The Pac-12 Networks are "shrinking in reach and drastically underperforming revenue expectations," according to The Seattle Times.
Information obtained by the paper's Pac-12 Hotline sheds unprecedented light on the financial realities of the conference’s wholly-owned media company. Jon Wilner writes that some schools are receiving annual payouts from the networks that are a fraction of what they'd hoped for — and a fraction of what has been reported in the media — when the real cost of the content is included in the calculation.
"From Day One, I worried about them having all those channels and having to produce all that programming," said USF sports management professor Dan Rascher, referring to the seven feeds (one national, six regional) and 850 live events per year. "That's crazy hard to do without spending a lot of money on a lot of programming with low value."
According to a source who attended a Pac-12 Networks pre-launch presentation, projected annual per-school payouts ranged from $3 million to as much as $10 million. But after six payout cycles, the networks have yet to even hit the low end of that range, according to financial information obtained by the Hotline.
Limited reach is another concern among athletic department officials within the league. "We've got to get eyes on the product,’" Washington State football coach Mike Leach told the Times. "It's about exposure and money, and you don't have one without the other."
Now in their seventh year, the networks should be building their audience or at least holding steady. However, information provided to the Hotline by media research firm SNL Kagan indicates the Pac-12 Networks have lost seven percent of their audience since peaking in 2016, with much of the decline attributed to the discontinuation of service on U-verse last year.
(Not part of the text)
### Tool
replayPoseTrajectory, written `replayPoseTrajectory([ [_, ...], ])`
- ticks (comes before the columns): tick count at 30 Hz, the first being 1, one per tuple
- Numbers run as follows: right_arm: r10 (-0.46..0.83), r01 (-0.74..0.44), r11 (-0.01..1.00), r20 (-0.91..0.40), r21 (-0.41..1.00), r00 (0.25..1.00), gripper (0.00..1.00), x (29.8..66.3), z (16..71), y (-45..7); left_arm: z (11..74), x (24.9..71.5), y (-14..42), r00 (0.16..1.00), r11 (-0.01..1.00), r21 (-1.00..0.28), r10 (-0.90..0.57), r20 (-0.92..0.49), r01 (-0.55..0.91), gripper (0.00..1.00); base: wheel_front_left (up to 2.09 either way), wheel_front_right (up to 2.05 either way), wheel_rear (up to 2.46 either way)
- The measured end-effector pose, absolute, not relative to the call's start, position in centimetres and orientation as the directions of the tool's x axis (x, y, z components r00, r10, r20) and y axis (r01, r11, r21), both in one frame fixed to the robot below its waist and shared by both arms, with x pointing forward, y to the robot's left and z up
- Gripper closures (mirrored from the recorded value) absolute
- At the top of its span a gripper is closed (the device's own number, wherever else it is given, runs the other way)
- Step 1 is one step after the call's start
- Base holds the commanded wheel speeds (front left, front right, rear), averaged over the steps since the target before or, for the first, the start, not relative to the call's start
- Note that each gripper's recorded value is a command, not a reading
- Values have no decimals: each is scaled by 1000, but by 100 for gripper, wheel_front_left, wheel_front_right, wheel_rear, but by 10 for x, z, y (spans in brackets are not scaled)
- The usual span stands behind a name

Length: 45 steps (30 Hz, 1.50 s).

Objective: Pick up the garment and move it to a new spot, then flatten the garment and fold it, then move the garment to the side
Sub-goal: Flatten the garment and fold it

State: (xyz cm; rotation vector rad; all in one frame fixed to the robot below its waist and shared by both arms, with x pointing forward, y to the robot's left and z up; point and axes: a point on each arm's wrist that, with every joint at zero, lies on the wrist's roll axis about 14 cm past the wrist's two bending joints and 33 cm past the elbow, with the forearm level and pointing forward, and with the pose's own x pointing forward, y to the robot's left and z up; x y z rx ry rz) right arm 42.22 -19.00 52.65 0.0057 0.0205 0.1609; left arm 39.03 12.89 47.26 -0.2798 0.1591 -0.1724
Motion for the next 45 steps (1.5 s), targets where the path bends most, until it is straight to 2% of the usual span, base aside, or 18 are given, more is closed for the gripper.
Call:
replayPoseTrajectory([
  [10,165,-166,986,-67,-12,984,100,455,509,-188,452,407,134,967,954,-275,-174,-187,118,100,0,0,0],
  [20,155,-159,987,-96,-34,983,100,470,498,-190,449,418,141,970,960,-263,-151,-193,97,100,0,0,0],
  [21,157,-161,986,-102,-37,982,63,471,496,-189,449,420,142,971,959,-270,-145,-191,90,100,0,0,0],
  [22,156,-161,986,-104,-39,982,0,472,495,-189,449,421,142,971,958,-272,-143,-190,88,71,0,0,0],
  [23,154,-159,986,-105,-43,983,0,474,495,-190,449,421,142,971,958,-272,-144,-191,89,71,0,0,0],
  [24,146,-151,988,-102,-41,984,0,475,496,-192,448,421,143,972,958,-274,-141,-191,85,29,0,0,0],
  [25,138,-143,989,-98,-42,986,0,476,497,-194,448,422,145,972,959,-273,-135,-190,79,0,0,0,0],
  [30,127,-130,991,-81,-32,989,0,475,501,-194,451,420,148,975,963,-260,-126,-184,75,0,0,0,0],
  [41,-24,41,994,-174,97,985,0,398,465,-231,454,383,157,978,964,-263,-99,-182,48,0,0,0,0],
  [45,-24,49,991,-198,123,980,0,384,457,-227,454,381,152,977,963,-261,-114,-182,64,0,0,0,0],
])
The Pac-12 Networks currently have just 17.9 million subscribers. By comparison, the Big Ten and SEC networks have three or four times the audience and are believed to generate three or four times the revenue for their respective member schools. Wilner reports that the disparity is due, in part, to contrasting business models. The Big Ten and SEC partnered with Fox and ESPN, respectively, which gave them leverage in negotiating distribution deals. The Pac-12, which has a smaller population within its footprint, lower ratings for its games and less fan affinity, eschewed a partner and retained 100 percent ownership.
Pac-12 commissioner Larry Scott and campus officials maintain hope that having full control of their content will prove visionary when the conference renegotiates its media contracts in several years.